Item 9. Undertakings.
(a) The undersigned registrant hereby undertakes:
(1) To file, during any period in which offers or sales are being made, a post-effective amendment to this registration statement:
(i) To include any prospectus required by section 10(a)(3) of the Securities Act of 1933;
(ii) To reflect in the prospectus any facts or events arising after the effective date of the registration statement (or the most recent post-effective amendment thereof) which, individually or in the aggregate, represent a fundamental change in the information set forth in the registration statement. Notwithstanding the foregoing, any increase or decrease in volume of securities offered (if the total dollar value of securities offered would not exceed that which was registered) and any deviation from the low or high end of the estimated maximum offering range may be reflected in the form of prospectus filed with the Commission pursuant to Rule 424(b) (§230.424(b) of this chapter) if, in the aggregate, the changes in volume and price represent no more than 20% change in the maximum aggregate offering price set forth in the “Calculation of Registration Fee” table in the effective registration statement.
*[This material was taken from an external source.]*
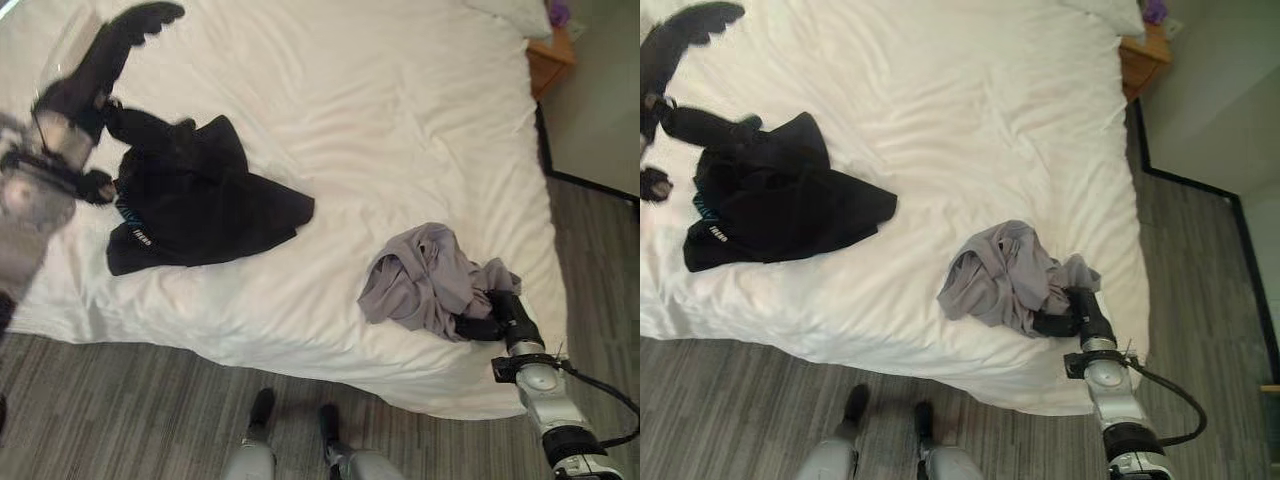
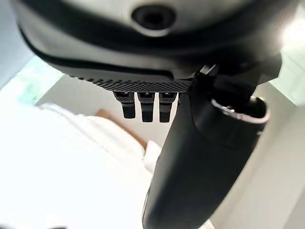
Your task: Pick up bed clothes into laundry basket.
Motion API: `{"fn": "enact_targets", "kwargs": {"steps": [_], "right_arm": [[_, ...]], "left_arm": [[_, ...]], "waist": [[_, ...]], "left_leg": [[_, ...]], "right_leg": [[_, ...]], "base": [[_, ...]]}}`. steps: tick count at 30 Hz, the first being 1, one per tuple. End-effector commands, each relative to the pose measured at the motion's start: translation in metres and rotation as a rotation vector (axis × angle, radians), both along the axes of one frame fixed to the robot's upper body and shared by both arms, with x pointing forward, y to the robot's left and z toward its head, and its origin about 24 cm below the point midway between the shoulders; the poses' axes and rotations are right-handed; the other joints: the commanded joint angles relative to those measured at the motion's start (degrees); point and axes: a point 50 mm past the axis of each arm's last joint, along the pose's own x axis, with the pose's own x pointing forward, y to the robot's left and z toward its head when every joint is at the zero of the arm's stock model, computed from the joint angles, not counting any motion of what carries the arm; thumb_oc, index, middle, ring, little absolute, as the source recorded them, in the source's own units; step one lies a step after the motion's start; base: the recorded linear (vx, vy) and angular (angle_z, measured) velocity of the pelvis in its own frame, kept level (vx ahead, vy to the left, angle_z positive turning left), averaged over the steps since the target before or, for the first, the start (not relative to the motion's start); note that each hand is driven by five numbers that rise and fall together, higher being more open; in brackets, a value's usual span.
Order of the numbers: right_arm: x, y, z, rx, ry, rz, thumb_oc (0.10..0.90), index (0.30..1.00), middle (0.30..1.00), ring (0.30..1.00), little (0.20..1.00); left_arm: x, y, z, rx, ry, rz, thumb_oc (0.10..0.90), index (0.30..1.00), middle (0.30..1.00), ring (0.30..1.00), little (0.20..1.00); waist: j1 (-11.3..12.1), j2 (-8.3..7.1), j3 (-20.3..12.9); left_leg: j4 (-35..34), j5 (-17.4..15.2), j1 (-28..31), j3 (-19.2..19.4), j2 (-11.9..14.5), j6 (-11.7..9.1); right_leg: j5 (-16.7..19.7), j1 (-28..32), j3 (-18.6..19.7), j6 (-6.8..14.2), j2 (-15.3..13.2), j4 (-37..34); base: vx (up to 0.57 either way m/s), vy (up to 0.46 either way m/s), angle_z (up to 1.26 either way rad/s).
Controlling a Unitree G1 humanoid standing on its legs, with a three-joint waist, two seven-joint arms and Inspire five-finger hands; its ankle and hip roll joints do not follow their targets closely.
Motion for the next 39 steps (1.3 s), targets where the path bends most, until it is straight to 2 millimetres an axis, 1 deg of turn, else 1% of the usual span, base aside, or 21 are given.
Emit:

(iii) To include any material information with respect to the plan of distribution not previously disclosed in the registration statement or any material change to such information in the registration statement;
Provided, however,
That (A) Paragraphs (a)(1)(i) and (a)(1)(ii) of this section do not apply if the registration statement is on Form S–8 (§239.16b of this chapter), and the information required to be included in a post-effective amendment by those paragraphs is contained in reports filed with or furnished to the Commission by the registrant pursuant to section 13 or section 15(d) of the Securities Exchange Act of 1934 (15 U.S.C. 78m or 78o(d)) that are incorporated by reference in the registration statement.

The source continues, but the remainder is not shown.